Dataset excerpts:
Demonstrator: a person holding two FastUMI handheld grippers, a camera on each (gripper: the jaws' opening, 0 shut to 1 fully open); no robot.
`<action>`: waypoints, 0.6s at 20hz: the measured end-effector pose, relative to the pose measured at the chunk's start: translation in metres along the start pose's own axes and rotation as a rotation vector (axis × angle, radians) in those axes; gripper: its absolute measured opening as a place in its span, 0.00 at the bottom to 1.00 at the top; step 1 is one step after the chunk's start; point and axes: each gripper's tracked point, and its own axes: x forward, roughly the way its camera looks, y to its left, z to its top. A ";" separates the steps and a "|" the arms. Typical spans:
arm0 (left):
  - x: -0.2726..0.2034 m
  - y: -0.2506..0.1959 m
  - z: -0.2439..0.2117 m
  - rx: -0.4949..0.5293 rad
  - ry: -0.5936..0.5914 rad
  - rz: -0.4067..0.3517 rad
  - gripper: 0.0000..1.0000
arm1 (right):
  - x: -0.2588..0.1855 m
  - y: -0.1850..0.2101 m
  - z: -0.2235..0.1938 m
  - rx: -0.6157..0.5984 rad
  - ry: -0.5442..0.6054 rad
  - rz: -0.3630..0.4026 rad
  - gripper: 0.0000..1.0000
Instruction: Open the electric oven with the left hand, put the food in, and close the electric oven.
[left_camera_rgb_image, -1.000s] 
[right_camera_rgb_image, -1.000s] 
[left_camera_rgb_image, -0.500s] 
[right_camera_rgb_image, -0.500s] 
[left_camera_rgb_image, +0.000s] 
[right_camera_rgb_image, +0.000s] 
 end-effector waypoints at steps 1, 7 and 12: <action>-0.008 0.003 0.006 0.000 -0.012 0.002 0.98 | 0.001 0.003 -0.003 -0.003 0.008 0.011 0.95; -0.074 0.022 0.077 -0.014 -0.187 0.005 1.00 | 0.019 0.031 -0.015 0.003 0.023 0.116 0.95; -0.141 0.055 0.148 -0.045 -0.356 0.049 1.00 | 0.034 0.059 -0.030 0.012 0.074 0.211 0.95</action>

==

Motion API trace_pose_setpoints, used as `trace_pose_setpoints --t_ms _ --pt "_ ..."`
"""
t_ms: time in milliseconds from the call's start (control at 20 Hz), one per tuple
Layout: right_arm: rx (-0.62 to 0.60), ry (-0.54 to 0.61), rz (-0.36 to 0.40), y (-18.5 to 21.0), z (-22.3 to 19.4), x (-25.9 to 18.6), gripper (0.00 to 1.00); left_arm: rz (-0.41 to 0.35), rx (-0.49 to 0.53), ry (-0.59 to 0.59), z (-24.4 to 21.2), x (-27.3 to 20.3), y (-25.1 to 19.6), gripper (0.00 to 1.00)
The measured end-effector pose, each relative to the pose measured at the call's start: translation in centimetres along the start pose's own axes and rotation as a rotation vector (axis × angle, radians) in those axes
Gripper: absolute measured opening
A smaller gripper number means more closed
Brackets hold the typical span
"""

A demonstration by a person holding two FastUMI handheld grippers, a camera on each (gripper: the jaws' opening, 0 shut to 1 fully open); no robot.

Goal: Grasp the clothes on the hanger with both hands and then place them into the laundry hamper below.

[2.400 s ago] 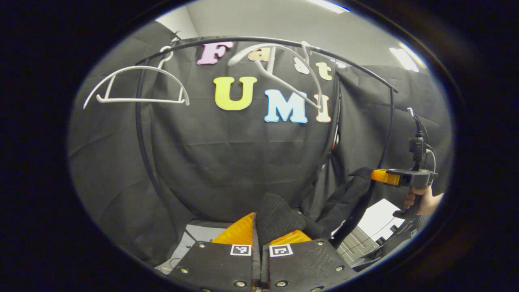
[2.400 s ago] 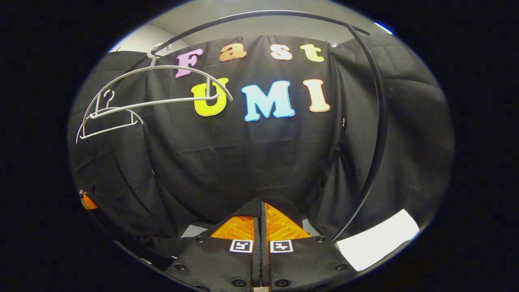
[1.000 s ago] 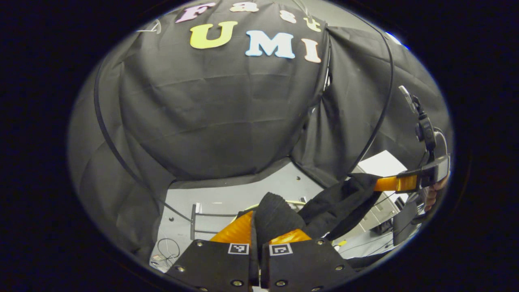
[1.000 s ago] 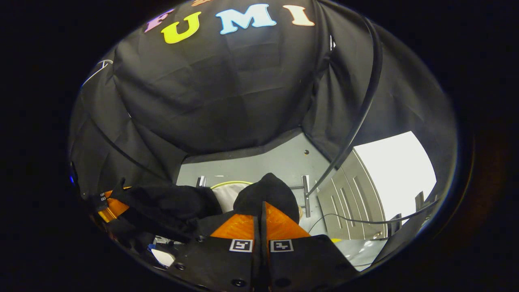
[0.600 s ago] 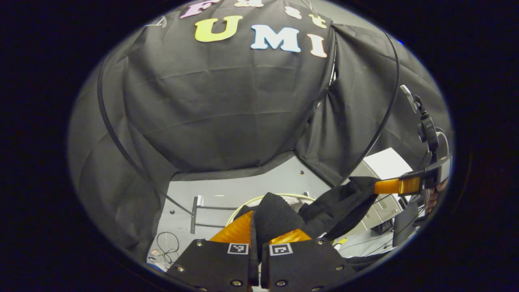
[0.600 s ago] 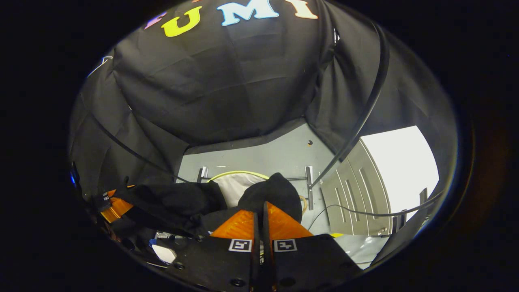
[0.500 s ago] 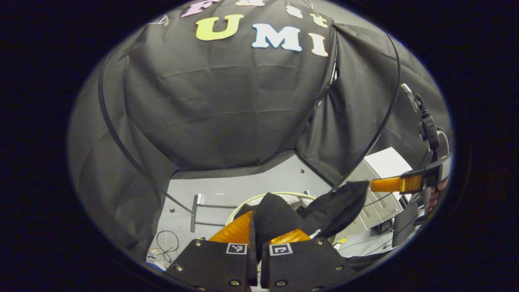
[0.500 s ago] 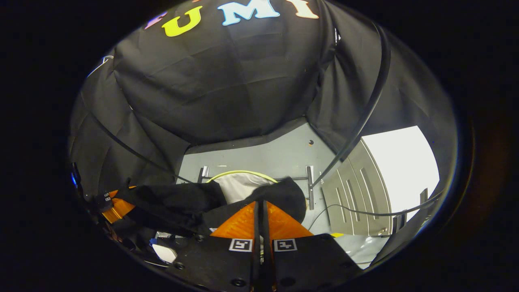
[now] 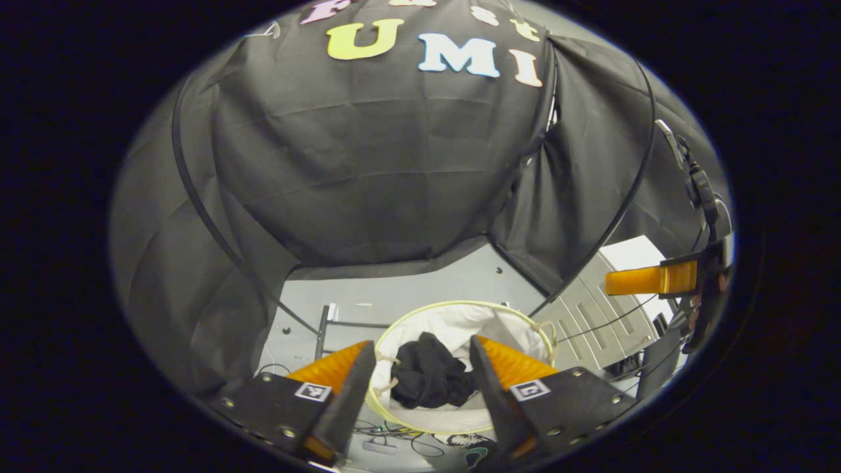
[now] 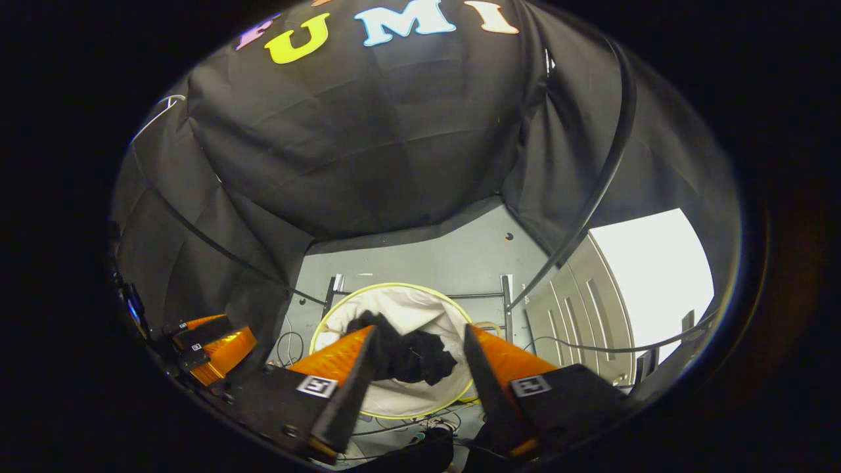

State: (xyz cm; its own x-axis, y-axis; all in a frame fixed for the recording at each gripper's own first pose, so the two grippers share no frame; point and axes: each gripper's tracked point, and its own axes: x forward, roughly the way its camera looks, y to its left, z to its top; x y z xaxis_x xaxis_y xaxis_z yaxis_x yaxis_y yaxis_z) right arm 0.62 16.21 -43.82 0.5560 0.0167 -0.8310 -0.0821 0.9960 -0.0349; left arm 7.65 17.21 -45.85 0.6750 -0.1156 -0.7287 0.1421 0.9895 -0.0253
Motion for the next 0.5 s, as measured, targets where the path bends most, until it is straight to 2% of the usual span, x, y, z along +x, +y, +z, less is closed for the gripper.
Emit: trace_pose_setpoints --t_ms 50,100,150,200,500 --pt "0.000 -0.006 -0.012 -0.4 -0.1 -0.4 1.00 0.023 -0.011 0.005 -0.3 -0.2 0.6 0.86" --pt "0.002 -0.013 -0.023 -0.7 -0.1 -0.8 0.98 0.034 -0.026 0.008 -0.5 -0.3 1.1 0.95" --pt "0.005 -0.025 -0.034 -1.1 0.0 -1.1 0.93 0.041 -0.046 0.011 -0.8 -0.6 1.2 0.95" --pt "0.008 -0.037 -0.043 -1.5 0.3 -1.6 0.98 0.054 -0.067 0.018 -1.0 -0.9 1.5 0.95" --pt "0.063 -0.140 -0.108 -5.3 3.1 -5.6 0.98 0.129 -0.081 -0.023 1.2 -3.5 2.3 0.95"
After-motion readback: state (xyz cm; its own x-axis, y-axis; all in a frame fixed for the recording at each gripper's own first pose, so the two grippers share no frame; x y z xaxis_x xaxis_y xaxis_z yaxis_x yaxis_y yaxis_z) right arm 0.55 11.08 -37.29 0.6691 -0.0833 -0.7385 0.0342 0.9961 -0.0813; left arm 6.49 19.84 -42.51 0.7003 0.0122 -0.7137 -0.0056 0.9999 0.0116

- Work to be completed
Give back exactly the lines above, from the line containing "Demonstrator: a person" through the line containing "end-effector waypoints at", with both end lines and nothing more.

- Answer box
Demonstrator: a person holding two FastUMI handheld grippers, a camera on each (gripper: the jaws' opening, 0 shut to 1 fully open); no robot.
`<action>`: waypoints, 0.6s at 20hz: the measured end-effector pose, relative to the pose measured at the chunk's start: translation in metres along the start pose's own axes and rotation as a rotation vector (axis × angle, radians) in those axes; gripper: its absolute measured opening as a place in its span, 0.00 at the bottom to 1.00 at the top; step 1 is one step after the chunk's start; point and axes: each gripper's tracked point, and its own axes: x forward, roughly the way its camera looks, y to its left, z to its top. A ";" separates the steps and a "|" the arms. Typical spans:
arm0 (left):
  - x: -0.2726..0.2034 m
  - y: -0.2506..0.1959 m
  - z: -0.2439..0.2117 m
  - rx: -0.4949..0.5293 rad
  - ry: -0.5936..0.5914 rad
  - rz: -0.4067..0.3517 rad
  - gripper: 0.0000..1.0000
arm1 (right):
  - x: -0.2588..0.1855 m
  - y: -0.1850..0.2101 m
  - z: -0.2235..0.1938 m
  - rx: -0.6157..0.5984 rad
  - ry: -0.5442..0.6054 rad
  - rz: -0.3630..0.4026 rad
  - gripper: 0.0000..1.0000
Instruction: Open the electric oven with the left hand, put the food in, and close the electric oven.
[left_camera_rgb_image, -1.000s] 
[right_camera_rgb_image, -1.000s] 
[left_camera_rgb_image, -0.500s] 
[right_camera_rgb_image, -0.500s] 
[left_camera_rgb_image, +0.000s] 
[right_camera_rgb_image, +0.000s] 
 end-effector waypoints at steps 1, 7 and 12: <action>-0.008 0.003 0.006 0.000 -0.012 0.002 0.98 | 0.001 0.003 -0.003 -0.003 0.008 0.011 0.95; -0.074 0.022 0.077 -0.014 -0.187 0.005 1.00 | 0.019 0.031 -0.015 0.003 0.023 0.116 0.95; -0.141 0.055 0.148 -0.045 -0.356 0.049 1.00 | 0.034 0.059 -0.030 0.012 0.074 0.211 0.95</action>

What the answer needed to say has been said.